The evidence on traffic-related air pollution exposure (TRAP) and incident childhood asthma is inconsistent, and may depend on genetic factors. We aimed to identify mechanisms of childhood asthma using genome-wide SNP data and individual TRAP exposure, and to evaluate the effect of susceptibility SNPs and TRAP on DNA-methylation and gene expression. We used LUR models to estimate individual outdoor NO2 levels at the birth address and performed a genome-wide interaction study for doctor's diagnosis of asthma up to 8 years in three European birth cohorts with replication in two North American cohorts (n=3,322 subjects). The top GWIS and replicated SNPs were assessed for methQTL effects in peripheral blood cells and eQTL effects in human lung specimens. Short- and long-term TRAP associations with methylation patterns and TRAP-induced differential gene expression in blood cells were also assessed.
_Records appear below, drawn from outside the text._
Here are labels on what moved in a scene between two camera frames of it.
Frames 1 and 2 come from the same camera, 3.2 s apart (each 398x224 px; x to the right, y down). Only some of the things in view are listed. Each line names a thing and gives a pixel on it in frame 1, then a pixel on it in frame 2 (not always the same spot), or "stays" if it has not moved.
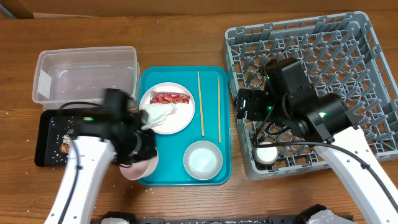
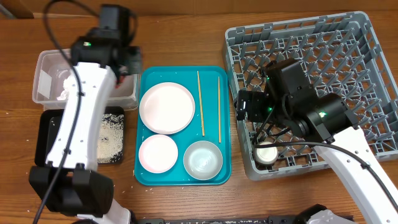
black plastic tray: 53,132 stays
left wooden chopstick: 200,103 stays
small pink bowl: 140,169 -> 158,154
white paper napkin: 157,112 -> 64,94
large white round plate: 178,120 stays
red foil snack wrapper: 170,98 -> 122,79
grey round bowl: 203,160 stays
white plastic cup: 267,155 stays
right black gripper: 241,104 stays
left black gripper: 146,148 -> 136,52
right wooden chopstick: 219,111 stays
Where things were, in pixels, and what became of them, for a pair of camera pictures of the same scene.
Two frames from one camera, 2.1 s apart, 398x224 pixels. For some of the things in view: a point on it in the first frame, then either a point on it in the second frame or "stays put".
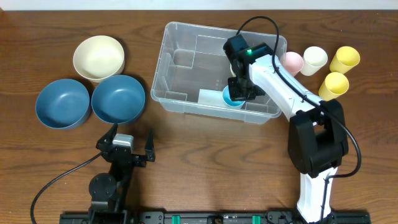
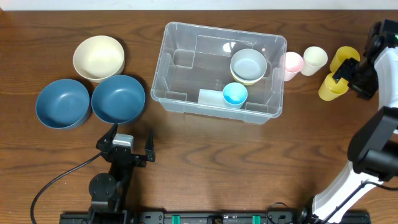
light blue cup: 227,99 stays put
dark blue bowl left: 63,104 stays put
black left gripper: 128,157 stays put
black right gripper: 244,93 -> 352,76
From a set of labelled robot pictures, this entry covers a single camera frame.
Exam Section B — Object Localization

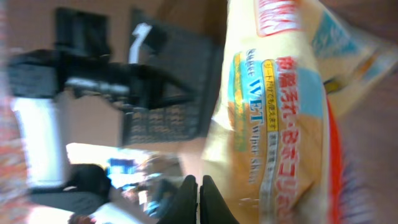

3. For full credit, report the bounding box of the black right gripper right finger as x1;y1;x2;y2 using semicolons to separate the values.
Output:
200;175;239;224

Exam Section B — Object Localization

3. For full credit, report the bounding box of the grey plastic mesh basket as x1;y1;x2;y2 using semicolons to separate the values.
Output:
121;9;224;147

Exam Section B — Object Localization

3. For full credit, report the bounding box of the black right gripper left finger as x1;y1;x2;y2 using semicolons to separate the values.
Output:
157;175;198;224

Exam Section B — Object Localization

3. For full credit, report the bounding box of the yellow cookie snack bag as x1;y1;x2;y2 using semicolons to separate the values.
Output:
202;0;397;223

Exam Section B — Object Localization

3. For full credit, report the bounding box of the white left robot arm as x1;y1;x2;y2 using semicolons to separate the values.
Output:
7;7;195;215

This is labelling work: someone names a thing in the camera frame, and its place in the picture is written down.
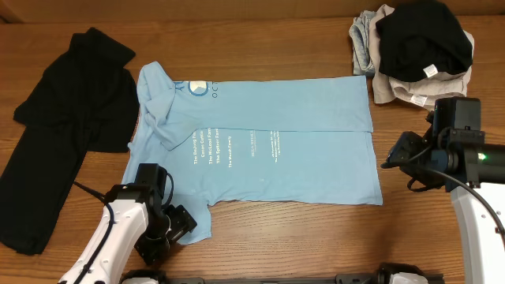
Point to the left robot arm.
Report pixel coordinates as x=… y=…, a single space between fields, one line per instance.
x=134 y=218

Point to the grey-blue folded garment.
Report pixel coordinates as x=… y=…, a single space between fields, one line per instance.
x=359 y=34

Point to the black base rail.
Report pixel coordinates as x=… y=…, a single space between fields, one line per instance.
x=149 y=277

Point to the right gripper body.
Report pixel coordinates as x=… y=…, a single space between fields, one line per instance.
x=409 y=151

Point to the light blue printed t-shirt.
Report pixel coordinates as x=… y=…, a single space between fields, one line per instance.
x=283 y=140

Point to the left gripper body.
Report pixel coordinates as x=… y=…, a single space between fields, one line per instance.
x=183 y=222

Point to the black folded garment on pile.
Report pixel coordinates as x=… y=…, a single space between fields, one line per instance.
x=420 y=35

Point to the black garment on table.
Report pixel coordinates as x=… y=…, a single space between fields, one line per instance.
x=85 y=101

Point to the beige folded garment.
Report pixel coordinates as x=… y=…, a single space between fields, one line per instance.
x=422 y=93

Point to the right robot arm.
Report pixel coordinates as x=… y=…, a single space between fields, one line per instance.
x=472 y=172

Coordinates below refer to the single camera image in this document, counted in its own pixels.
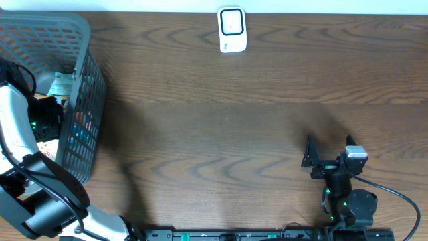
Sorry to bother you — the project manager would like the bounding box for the teal wet wipes pack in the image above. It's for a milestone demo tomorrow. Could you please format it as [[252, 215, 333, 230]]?
[[47, 72, 74, 96]]

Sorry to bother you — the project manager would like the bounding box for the orange snack bag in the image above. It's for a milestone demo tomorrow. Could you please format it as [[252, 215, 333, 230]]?
[[31, 96, 70, 161]]

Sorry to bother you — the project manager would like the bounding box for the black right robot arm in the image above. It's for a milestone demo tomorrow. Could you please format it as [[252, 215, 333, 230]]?
[[301, 135, 377, 228]]

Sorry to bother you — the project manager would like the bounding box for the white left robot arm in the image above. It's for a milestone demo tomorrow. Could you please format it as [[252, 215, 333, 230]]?
[[1, 59, 145, 240]]

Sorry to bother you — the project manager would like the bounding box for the white barcode scanner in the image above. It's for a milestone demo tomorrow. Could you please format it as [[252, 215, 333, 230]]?
[[217, 6, 247, 53]]

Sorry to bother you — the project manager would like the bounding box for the grey plastic basket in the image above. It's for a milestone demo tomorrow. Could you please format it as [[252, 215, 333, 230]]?
[[1, 11, 107, 184]]

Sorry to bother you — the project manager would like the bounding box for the black right camera cable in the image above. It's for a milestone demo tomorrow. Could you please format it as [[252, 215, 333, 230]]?
[[339, 160, 421, 241]]

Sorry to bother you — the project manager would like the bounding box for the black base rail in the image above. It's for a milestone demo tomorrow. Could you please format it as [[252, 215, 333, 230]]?
[[144, 228, 395, 241]]

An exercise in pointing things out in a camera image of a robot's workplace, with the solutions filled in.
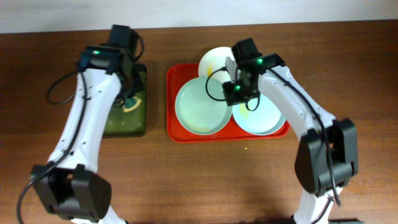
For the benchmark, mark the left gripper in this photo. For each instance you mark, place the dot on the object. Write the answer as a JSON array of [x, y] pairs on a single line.
[[130, 82]]

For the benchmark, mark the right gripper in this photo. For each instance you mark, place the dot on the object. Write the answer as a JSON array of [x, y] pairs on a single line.
[[229, 100]]

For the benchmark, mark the green and yellow sponge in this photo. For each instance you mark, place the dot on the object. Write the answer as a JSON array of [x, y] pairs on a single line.
[[130, 104]]

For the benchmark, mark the white plate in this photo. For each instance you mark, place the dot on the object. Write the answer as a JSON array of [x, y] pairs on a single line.
[[214, 60]]

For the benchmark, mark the light green plate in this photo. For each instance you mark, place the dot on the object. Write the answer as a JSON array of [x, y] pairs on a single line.
[[200, 108]]

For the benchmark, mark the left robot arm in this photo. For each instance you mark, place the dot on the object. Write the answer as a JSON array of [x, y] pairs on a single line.
[[68, 185]]

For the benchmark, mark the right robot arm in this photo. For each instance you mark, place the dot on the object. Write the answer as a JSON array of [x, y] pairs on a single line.
[[327, 156]]

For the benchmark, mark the red plastic tray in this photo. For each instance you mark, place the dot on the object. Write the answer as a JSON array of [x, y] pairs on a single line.
[[177, 75]]

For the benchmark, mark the black tray with green water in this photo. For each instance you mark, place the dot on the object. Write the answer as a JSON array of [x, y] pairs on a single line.
[[132, 124]]

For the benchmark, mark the light blue plate right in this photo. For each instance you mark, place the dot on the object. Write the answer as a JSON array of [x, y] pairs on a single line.
[[266, 119]]

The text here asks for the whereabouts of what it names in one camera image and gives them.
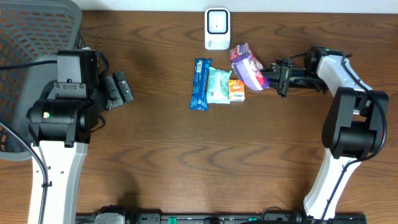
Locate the small orange box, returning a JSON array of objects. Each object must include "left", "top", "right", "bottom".
[{"left": 228, "top": 80, "right": 245, "bottom": 102}]

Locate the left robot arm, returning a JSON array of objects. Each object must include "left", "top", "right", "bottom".
[{"left": 27, "top": 71, "right": 134, "bottom": 223}]

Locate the teal wet wipes packet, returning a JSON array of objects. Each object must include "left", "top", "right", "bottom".
[{"left": 206, "top": 67, "right": 232, "bottom": 104}]

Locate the red purple snack packet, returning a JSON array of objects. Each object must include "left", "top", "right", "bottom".
[{"left": 229, "top": 43, "right": 269, "bottom": 91}]

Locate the left black cable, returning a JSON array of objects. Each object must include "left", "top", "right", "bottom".
[{"left": 0, "top": 59, "right": 58, "bottom": 224}]

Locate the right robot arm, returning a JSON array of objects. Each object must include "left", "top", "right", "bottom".
[{"left": 261, "top": 46, "right": 389, "bottom": 223}]

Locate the blue Oreo cookie packet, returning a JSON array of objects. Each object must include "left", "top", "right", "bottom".
[{"left": 190, "top": 58, "right": 212, "bottom": 111}]

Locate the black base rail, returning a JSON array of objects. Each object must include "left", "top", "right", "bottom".
[{"left": 75, "top": 212, "right": 368, "bottom": 224}]

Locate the grey plastic mesh basket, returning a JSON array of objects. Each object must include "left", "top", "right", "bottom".
[{"left": 0, "top": 0, "right": 88, "bottom": 162}]

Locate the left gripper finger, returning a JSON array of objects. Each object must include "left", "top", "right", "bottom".
[
  {"left": 113, "top": 71, "right": 134, "bottom": 103},
  {"left": 104, "top": 75, "right": 123, "bottom": 109}
]

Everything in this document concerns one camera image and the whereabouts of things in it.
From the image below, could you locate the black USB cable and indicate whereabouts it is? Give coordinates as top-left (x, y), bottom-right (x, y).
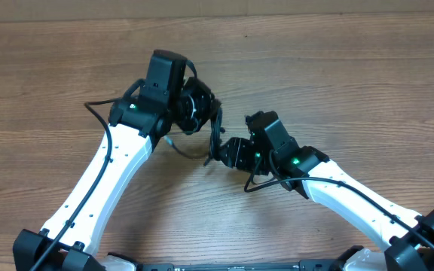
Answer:
top-left (203, 107), bottom-right (226, 167)
top-left (163, 134), bottom-right (212, 160)

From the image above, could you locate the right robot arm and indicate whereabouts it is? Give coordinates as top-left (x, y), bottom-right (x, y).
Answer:
top-left (215, 111), bottom-right (434, 270)

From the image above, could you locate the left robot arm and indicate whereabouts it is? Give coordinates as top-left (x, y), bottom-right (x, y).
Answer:
top-left (13, 50), bottom-right (222, 271)

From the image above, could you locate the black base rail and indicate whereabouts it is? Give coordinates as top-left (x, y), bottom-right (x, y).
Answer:
top-left (99, 246), bottom-right (365, 271)

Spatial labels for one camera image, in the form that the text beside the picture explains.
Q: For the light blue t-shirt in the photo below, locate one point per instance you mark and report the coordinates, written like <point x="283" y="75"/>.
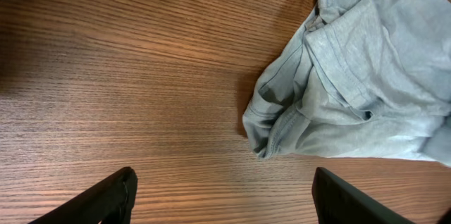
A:
<point x="359" y="78"/>

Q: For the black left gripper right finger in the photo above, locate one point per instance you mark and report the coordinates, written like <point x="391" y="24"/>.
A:
<point x="338" y="202"/>

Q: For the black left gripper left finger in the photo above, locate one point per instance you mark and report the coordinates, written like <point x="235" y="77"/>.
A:
<point x="110" y="201"/>

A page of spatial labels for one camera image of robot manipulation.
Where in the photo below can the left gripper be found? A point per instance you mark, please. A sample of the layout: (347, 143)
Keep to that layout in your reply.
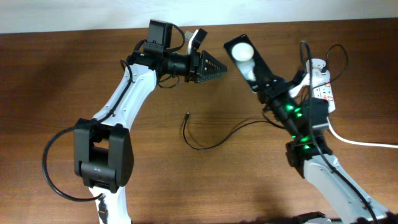
(197, 71)

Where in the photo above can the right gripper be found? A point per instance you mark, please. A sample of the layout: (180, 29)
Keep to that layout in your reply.
(267, 93)

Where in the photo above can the black Galaxy smartphone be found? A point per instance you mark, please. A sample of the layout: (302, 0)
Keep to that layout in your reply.
(249, 62)

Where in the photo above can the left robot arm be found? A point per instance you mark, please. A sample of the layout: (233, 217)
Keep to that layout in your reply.
(103, 155)

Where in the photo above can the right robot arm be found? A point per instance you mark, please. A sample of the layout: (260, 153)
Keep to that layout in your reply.
(309, 153)

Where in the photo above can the white USB charger adapter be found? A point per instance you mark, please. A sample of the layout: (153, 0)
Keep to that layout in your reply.
(320, 77)

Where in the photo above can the white power strip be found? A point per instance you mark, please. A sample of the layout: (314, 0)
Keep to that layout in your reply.
(324, 90)

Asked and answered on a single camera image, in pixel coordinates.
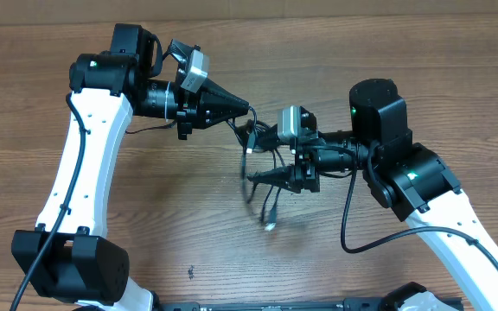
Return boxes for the thick black USB cable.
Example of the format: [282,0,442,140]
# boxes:
[227,105,293,232]

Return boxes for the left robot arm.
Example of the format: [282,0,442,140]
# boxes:
[11,23,251,310]

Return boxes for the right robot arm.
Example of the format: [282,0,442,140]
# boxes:
[245,79,498,310]

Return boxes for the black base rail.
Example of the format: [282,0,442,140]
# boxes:
[154,282,464,311]

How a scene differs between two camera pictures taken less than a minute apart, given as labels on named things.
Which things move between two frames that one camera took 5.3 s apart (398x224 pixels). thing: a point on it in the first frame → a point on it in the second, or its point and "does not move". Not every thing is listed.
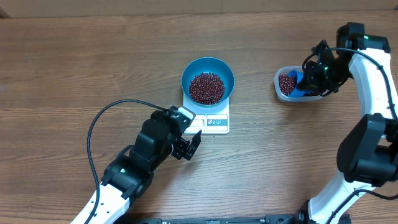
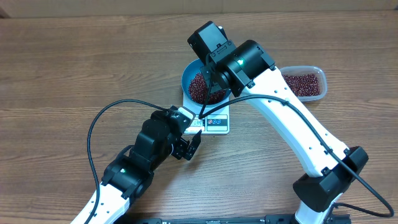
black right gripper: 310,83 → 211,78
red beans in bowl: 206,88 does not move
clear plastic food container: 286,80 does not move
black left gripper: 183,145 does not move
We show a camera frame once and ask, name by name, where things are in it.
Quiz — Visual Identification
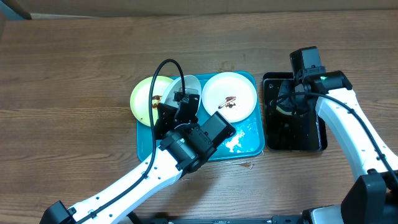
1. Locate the yellow green sponge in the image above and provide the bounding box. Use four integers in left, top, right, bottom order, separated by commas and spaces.
276, 105, 295, 116

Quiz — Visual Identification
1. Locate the yellow plate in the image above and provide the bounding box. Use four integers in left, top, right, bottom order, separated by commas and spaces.
130, 76, 173, 126

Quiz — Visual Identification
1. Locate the white front plate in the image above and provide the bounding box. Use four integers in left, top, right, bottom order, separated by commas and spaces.
160, 75, 202, 108

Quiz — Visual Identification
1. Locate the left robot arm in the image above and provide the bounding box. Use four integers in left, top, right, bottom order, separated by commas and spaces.
40, 93, 235, 224

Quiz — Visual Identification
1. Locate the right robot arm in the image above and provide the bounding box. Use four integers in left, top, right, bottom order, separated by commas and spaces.
263, 71, 397, 223

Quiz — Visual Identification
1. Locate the black water tray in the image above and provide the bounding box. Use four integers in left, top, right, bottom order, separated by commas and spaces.
262, 72, 328, 152

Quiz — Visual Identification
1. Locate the white plate with sauce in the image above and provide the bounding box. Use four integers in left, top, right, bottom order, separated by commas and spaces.
201, 72, 257, 123

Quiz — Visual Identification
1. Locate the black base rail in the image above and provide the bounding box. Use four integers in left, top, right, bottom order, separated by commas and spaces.
120, 212, 310, 224

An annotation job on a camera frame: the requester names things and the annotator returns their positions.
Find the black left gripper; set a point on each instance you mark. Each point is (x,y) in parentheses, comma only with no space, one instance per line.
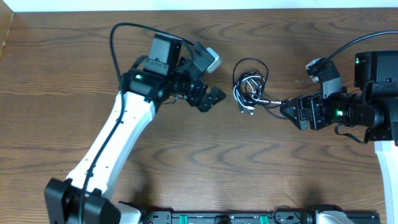
(196,94)

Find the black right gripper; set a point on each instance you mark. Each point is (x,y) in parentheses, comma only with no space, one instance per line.
(314,100)

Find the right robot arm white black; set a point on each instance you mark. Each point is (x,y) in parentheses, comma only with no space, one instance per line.
(375,108)

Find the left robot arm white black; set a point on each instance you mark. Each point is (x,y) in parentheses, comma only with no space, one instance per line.
(173,69)

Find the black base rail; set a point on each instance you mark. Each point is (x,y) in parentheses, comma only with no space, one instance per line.
(281,215)
The novel loci MAGI1 , B4GALT5 , MOCOS and DLG2 , and the previously lung disease linked locus ADCY2 showed strong evidence for interaction with TRAP (genome-wide significance or replication). The top replication SNP rs686237 was identified as an eQTL for B4GALT5 (p=1.18x10-17) and affected TRAP-induced gene expression (p=0.03). Differential methylation following TRAP exposure was seen for DLG2 , ADCY2 , MAGI1 and MOCOS . Identified genes belong to the guanylate kinase, sphingolipid and calcium signaling pathways, suggesting involvement in asthma pathogenesis. Our results indicate that gene-environment interactions are important for asthma development and that functional genomics analyses in conjunction with environmental exposures may give valuable insights about pathophysiologic mechanisms.